Try as we might to make order for chaos – to search for the ‘God particle’ and name the reasons for the staggering implausibility of our existence – the chaos keeps coming. Our humanity encourages it: we’re all burdened by emotional impulses, learned behaviours and misinformation. How do we make sense out of the mess of life, especially when life seems to get messier and messier? That’s the central tension in Mosquitoes, Lucy Kirkwood’s uneasy play making its Australian debut at the Sydney Opera House, and this point is hammered home hard.
Alice (Jacqueline McKenzie) works at CERN; she’s part of a team of physicists at the Large Hadron Collider. She’s brilliant and proud of it, not least because her mother Karen (Annie Byron) was a prominent scientist who detests stupidity. Alice’s sister Jenny (Mandy McElhinney), then, never stood a chance: she doesn’t get Heisenberg jokes and isn’t sure if ultrasounds are safe for her unborn baby. After a devastating loss, the tense lives of these three women collide in Geneva. It doesn’t go well: Karen is ageing into infirmity; Alice’s son Luke (Charles Wu) has a burgeoning red-pill vibe; Jenny is a mess of grief and guilt; and Alice, the family’s calm centre of gravity, is about to break apart.
A man named the Boson (Jason Chong) pops up to give us physics lessons; a young woman named Natalie (Nikita Waldron) becomes the uncomfortable target of Luke’s interest; and Jenny’s position in the family deteriorates, despite her compassionate care for her mother and sister as they face their own losses. Meanwhile, the Large Hadron Collider is nearing its switch-on date. The world seems almost knowable. But of course it isn’t.
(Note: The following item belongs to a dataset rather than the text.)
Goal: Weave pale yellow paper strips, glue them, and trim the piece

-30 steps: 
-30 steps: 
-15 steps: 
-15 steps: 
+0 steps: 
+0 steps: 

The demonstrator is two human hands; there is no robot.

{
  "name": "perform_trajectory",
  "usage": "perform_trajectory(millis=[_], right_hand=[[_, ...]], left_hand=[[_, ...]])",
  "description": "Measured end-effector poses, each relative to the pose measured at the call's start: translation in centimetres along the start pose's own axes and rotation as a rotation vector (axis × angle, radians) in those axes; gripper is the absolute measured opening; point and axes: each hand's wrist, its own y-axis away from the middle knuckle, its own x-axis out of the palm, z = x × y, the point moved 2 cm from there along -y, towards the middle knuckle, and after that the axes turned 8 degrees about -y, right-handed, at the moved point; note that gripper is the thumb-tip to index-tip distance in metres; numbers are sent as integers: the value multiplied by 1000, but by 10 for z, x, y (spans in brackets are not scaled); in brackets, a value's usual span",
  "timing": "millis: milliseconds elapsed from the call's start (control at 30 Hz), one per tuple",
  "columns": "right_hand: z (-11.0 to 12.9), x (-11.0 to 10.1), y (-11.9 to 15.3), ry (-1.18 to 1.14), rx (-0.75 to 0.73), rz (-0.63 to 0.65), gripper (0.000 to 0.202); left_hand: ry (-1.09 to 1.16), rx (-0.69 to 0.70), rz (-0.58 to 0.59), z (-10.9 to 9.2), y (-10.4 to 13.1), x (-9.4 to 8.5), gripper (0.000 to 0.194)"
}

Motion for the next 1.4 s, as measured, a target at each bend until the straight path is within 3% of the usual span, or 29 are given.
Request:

This is the third Kirkwood play in as many years to be produced at STC, following Chimerica (directed by Kip Williams) and The Children (directed by Sarah Goodes). Jess Arthur has the directorial reins here and the script is better for it. This is a play full of discomforts, deaths and challenges, and Arthur stays true to this: nothing in this Mosquitoes is easily won. The best part of this overstuffed work is its examination of family cruelty, love and conflict, and Arthur digs deep into this emotional reality. Alice and Jenny: they’re the heart of it all, and they’re well-matched here. McElhinney does much of the play’s emotional heavy lifting as Jenny, and her performance is a natural, unpretentious and blessedly unforced one, even with its difficult mix of trauma, comedy and pain. McKenzie is her cooler-headed match, steely until she can no longer be.
Nick Schlieper’s lights frequently embrace the cool blues of space and science while James Brown’s composition and sound dials up the tension. Still, intimate moments can feel easily dwarfed by the Drama Theatre’s stretched letterbox shape, and here a few critical scenes take place so far upstage (set design by Elizabeth Gadsby) that we can’t touch them or feel their impact. This isn’t helped by the fact that there’s so much going on in Mosquitoes that you could be numbed by it. There’s an exhausting catalogue of human suffering here, and its marriage with particle physics, used as a framing device and extended metaphor, is a labored one. At two hours and 50 minutes’ running time, you get the sense that there’s a cleaner, leaner Mosquitoes hiding within this play, and it’s a shame that we don’t get to see that one.
Still, this is an anxious play for anxious times. We finally know what black holes look like; the world is dying and that’s still too big for us to comprehend. Kirkwood might be lost in the unknowability of her subjects, but there’s something to be said for a play that makes space for us to feel our uncertainties together, and ask ourselves what we might do to mitigate the noise and chaos of being alive.